ABOUT THIS EXERCISE =>
Report all lines below with the word "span".

#####

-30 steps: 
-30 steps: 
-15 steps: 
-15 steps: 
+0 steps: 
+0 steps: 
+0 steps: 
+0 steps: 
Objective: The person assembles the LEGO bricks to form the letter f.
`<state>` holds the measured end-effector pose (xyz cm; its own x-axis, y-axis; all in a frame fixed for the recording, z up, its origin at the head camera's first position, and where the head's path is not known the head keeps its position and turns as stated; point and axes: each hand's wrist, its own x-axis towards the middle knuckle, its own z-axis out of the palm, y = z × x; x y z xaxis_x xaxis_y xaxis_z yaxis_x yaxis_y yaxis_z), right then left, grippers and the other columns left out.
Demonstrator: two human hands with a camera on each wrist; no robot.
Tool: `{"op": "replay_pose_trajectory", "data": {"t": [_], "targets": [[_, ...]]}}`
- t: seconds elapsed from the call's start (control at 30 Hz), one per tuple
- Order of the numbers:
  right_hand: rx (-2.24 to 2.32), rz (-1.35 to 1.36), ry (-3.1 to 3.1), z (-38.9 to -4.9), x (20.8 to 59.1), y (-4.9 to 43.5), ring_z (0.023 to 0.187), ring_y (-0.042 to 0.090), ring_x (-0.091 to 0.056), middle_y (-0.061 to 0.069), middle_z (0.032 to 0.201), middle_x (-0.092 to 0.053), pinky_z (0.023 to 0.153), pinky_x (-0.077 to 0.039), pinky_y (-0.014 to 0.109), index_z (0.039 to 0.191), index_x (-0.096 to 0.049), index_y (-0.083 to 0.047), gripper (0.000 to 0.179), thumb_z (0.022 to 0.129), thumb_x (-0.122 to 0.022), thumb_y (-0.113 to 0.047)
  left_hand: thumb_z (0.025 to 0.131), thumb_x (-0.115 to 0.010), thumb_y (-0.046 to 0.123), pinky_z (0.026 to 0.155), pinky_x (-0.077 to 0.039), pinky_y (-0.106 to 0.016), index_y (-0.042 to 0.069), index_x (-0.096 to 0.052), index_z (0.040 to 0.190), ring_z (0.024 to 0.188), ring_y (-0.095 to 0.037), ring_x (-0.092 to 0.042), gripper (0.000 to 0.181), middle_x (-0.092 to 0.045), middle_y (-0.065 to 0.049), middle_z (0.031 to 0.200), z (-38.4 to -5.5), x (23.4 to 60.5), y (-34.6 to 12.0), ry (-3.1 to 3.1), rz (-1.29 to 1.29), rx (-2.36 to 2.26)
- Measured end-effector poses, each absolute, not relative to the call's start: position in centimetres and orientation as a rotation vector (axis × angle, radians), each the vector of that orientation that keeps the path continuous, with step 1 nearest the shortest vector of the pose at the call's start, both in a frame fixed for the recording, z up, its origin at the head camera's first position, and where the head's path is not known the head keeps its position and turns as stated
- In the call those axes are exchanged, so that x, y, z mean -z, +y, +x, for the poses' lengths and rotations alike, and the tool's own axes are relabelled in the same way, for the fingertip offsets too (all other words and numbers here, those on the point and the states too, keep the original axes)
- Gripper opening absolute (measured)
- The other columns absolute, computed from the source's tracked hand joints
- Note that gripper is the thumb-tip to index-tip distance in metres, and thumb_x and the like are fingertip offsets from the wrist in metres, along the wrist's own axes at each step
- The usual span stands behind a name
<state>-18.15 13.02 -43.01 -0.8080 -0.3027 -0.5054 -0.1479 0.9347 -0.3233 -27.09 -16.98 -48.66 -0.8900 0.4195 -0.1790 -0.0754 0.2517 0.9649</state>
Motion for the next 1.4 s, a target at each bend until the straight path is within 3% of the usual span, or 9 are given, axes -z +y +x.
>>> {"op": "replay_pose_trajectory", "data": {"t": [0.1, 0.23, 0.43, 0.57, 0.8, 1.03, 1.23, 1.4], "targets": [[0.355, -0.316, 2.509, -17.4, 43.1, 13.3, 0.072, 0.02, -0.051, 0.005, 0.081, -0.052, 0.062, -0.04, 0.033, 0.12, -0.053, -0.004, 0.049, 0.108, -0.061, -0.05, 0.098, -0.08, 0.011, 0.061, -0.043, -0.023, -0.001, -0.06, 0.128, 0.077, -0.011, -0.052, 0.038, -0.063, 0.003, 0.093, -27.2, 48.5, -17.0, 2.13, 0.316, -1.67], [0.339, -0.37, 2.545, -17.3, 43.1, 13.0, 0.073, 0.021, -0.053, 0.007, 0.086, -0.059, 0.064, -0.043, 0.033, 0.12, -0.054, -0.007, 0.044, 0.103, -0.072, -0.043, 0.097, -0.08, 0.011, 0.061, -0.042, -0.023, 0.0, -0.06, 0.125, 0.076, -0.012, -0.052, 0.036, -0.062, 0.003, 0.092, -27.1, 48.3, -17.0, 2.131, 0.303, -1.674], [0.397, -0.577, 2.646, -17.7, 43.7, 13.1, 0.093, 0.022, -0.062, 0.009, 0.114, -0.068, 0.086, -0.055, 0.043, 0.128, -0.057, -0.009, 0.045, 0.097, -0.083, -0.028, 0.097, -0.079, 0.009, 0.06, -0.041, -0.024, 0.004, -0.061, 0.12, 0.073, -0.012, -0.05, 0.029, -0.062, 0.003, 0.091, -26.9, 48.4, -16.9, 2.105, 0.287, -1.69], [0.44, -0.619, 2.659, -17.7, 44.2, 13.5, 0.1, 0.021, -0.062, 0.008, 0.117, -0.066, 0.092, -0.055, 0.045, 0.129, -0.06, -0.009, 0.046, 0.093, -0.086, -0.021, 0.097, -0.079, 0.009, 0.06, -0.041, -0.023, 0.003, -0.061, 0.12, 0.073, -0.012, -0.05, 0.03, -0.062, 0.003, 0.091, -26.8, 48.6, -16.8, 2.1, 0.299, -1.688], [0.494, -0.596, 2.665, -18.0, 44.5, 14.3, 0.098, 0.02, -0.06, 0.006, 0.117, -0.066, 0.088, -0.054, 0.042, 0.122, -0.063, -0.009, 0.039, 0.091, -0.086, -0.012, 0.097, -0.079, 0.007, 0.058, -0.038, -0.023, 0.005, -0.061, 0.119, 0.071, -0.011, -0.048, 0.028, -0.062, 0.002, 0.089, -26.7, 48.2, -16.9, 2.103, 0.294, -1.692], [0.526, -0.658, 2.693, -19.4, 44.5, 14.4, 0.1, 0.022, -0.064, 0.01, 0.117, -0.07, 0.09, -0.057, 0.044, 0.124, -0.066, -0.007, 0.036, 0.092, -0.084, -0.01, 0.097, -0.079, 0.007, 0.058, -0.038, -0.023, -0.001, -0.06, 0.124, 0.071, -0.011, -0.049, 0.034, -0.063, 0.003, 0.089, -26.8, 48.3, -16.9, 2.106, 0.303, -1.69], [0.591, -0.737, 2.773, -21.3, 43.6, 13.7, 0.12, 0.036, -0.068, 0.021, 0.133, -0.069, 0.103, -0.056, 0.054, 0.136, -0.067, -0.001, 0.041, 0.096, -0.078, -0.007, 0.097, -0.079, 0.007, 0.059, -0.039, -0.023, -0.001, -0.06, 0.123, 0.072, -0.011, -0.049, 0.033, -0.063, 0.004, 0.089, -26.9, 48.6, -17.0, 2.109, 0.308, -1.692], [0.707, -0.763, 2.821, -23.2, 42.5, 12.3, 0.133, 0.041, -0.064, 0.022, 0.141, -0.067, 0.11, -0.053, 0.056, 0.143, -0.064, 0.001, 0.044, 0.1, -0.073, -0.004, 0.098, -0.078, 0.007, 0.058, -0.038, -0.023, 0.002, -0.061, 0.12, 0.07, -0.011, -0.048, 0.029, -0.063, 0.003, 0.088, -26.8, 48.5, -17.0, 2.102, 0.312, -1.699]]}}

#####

FINISHED TASK =>
- The usual span stands behind a name
Motion for the next 1.4 s, a target at each bend until the straight path is within 3% of the usual span, or 9 are given, axes -z +y +x.

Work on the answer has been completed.